# Help my dog has huge raw red mark on lip to nose



## 24Athena (Dec 21, 2017)

i took her to the vet around last year for a small scratch on her nose, the vet said to use neosporin which i did and the scratch went away. However, i noticed yesterday a MASSIVE red spot on her lip like she scratched it. I walk her daily and let her run around my neighborhood so i figured she scratched her nose on something but this looks awful.. does anyone have an idea what it could be? I intend on taking her to the vet but before they said it was a simple scratch but this looks like something different.


----------



## Mary Beth (Apr 17, 2010)

That's good you're taking her to the vet. I agree with you that it looks like a big scrape and cut. So best to have checked out and not take a chance on infection.


----------



## wolfy dog (Aug 1, 2012)

I know when I had pet rats that it was not advised to use Neosporin on a cut because it can form a scab, which prevents draining the pus. Ask the vet about it? Or maybe have the vet do a scrape to see what's actually in it?


----------



## Magwart (Jul 8, 2012)

I wouldn't use neosporin anywhere it could be licked. Vetricyn spray won't sting or hurt them if they lick it, and it's good for other things -- it should be in every dog owner's first aid kit. You can find it on Amazon, or at Petco. Some Walgreens stores sell a human-approved version that you can also use on dogs, from the same company called Puricyn (same blue bottle, in the first aid aisle).

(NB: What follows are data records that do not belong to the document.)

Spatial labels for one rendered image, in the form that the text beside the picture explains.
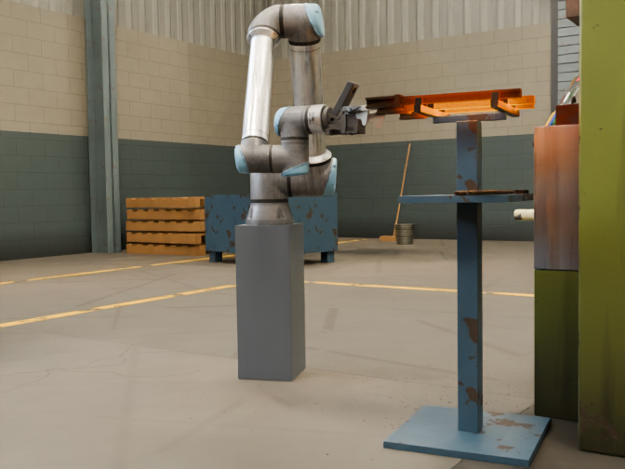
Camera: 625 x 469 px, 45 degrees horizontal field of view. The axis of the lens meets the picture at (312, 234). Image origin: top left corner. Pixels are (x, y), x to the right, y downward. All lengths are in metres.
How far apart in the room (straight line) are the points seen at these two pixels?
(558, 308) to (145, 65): 9.15
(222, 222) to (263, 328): 5.11
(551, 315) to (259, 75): 1.22
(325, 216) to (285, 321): 4.89
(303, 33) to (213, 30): 9.57
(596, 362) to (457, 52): 9.63
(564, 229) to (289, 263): 1.03
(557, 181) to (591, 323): 0.50
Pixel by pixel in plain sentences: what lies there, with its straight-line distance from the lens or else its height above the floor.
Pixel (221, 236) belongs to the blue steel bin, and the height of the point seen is 0.28.
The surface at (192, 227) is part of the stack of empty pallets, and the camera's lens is 9.20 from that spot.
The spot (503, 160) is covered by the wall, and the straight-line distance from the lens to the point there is 11.19.
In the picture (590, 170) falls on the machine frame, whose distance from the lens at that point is 2.17.
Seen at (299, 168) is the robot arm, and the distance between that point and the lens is 2.39.
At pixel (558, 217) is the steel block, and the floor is 0.63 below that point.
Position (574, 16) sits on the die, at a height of 1.27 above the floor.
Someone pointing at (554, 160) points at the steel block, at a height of 0.81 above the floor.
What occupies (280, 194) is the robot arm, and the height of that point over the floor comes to 0.72.
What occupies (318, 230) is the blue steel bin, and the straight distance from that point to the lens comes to 7.69.
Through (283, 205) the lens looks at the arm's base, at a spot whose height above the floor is 0.67.
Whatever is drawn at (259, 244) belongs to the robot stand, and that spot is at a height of 0.53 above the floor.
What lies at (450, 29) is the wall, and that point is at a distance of 11.71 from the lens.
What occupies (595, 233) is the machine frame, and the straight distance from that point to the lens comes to 2.17.
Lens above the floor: 0.72
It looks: 3 degrees down
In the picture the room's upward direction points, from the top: 1 degrees counter-clockwise
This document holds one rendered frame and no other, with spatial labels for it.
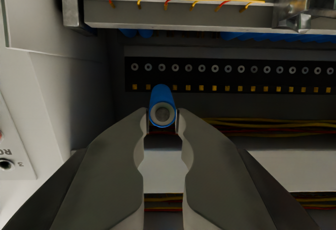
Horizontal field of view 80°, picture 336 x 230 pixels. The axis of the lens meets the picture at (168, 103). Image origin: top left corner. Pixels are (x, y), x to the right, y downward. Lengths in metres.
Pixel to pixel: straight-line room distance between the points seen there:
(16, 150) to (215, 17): 0.20
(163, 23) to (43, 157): 0.15
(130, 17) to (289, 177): 0.22
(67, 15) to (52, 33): 0.02
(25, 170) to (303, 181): 0.27
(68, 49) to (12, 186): 0.14
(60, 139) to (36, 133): 0.02
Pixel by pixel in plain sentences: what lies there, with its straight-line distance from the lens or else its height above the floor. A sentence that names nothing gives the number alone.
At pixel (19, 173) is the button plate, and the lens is 0.23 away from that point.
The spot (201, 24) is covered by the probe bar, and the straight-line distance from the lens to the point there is 0.18.
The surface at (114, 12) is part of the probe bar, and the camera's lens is 0.18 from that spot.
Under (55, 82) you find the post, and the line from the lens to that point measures 0.19.
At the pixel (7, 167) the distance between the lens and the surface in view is 0.22.
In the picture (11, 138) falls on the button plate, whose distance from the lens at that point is 0.20.
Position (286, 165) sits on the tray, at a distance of 0.25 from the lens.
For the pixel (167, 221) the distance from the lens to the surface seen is 0.46.
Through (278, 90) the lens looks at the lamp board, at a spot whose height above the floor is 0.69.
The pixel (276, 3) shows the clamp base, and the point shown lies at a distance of 0.19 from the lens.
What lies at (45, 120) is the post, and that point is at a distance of 0.18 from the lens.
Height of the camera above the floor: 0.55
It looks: 30 degrees up
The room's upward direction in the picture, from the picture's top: 178 degrees counter-clockwise
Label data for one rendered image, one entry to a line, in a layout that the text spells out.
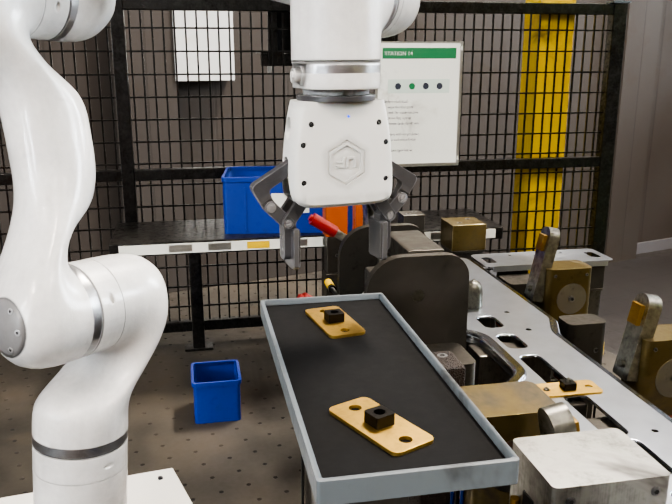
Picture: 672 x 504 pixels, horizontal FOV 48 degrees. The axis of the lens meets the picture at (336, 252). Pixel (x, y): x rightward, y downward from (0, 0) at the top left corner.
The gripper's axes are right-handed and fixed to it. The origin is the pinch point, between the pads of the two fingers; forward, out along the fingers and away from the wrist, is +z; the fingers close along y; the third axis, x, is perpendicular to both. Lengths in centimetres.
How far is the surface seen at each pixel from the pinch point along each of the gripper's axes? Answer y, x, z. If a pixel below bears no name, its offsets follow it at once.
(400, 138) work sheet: 57, 105, 2
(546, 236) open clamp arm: 57, 43, 13
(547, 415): 15.1, -15.5, 13.2
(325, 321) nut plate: -1.1, 0.0, 7.2
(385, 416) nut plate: -4.7, -22.5, 6.3
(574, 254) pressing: 79, 62, 24
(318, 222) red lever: 17, 55, 10
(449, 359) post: 13.4, -0.1, 13.5
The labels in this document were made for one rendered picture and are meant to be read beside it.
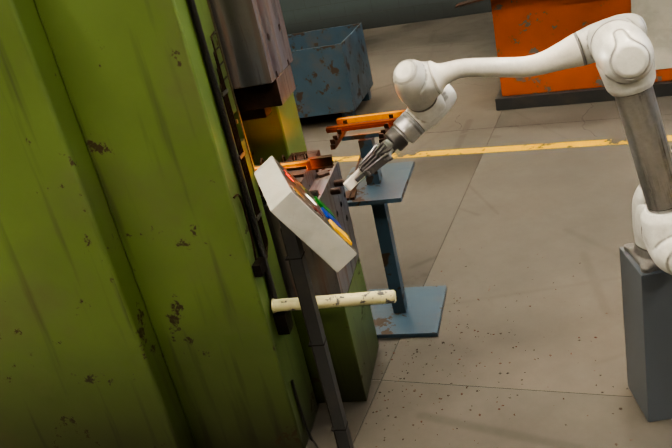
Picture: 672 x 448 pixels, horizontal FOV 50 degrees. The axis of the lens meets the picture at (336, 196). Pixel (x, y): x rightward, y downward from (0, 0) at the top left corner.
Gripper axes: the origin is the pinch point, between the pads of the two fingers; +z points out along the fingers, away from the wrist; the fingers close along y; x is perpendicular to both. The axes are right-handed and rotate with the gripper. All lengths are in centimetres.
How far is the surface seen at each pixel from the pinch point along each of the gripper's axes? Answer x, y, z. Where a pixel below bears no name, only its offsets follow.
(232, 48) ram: 49, 35, -1
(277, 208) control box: 21.7, -26.8, 19.4
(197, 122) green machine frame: 45, 14, 22
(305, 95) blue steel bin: -92, 407, -8
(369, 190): -43, 75, 1
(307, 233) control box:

I do think a vet should check it out, though.


----------



## Mudypoz (Mar 3, 2016)

It looks like a big rug burn to me. Has she been playing with a toy or ball inside and maybe caused it that way?


----------



## 24Athena (Dec 21, 2017)

Thank you!!! I feel a lot better knowing multiple people agree its a scrape. I got a new rug which is kind of rough and maybe she has been scratching her nose on it. Also i got her a few new toys (which she has already destroyed lol) I am going to get that Puricyn and see if it helps.


----------